__Exercise details__
Find the string "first" in the records. Copy every line it appears in.

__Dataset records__

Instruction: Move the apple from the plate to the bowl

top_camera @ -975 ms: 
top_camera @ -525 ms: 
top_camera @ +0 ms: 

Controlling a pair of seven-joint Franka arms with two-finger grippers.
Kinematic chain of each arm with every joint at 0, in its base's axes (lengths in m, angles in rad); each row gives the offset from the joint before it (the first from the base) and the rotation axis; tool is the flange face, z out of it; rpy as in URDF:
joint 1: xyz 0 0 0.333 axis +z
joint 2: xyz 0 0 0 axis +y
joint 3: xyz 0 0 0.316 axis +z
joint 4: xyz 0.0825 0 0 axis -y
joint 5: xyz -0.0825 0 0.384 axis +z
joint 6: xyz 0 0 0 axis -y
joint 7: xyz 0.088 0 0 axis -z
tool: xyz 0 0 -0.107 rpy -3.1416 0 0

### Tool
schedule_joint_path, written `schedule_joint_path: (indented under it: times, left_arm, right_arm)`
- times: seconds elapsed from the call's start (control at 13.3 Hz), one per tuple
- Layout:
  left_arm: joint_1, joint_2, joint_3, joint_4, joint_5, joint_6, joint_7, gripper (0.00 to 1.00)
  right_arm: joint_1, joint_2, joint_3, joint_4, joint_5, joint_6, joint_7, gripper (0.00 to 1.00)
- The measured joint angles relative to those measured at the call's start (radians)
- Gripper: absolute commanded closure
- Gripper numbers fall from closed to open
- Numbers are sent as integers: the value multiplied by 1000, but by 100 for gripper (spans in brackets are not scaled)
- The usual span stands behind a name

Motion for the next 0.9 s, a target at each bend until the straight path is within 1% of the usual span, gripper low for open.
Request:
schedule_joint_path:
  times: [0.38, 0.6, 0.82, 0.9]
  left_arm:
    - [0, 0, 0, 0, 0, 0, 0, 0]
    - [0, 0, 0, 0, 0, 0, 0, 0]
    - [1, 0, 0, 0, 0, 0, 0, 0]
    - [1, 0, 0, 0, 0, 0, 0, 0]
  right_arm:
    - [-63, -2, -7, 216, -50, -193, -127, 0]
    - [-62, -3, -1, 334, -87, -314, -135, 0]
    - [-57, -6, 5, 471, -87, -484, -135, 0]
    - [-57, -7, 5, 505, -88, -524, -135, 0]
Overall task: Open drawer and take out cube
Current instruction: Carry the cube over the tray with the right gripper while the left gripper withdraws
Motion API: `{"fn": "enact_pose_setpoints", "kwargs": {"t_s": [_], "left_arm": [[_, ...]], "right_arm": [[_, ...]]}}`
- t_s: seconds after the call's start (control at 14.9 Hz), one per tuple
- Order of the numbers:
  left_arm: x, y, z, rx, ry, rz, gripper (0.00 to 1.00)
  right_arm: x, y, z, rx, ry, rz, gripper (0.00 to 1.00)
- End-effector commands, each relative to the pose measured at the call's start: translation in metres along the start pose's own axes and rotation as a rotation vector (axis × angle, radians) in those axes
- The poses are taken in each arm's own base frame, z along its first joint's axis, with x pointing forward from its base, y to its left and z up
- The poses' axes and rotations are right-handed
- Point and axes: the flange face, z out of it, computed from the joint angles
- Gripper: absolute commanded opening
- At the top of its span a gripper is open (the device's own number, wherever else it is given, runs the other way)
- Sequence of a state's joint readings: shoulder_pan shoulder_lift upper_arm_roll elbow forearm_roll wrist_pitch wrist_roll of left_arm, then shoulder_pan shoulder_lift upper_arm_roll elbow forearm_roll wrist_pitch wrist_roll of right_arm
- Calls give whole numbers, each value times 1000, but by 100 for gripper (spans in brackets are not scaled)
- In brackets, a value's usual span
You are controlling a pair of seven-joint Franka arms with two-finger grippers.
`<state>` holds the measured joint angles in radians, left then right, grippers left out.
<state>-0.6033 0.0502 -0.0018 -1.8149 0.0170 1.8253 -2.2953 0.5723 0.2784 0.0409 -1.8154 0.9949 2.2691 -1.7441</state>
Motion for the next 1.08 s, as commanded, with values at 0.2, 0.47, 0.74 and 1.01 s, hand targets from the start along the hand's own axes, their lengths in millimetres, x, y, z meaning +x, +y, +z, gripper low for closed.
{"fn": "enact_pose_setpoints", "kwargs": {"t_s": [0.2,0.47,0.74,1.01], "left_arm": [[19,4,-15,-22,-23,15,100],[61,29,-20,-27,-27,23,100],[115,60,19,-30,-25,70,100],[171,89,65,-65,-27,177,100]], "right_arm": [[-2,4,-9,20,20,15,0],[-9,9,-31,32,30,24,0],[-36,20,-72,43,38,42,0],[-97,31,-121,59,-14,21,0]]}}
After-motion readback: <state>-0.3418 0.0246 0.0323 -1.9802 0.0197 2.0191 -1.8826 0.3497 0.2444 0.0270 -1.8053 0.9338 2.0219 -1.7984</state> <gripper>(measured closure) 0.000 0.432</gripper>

__Task output__
Kinematic chain of each arm with every joint at 0, in its base's axes (lengths in m, angles in rad); each row gives the offset from the joint before it (the first from the base) and the rotation axis; tool is the flange face, z out of it; rpy as in URDF:
- The poses are taken in each arm's own base frame, z along its first joint's axis, with x pointing forward from its base, y to its left and z up

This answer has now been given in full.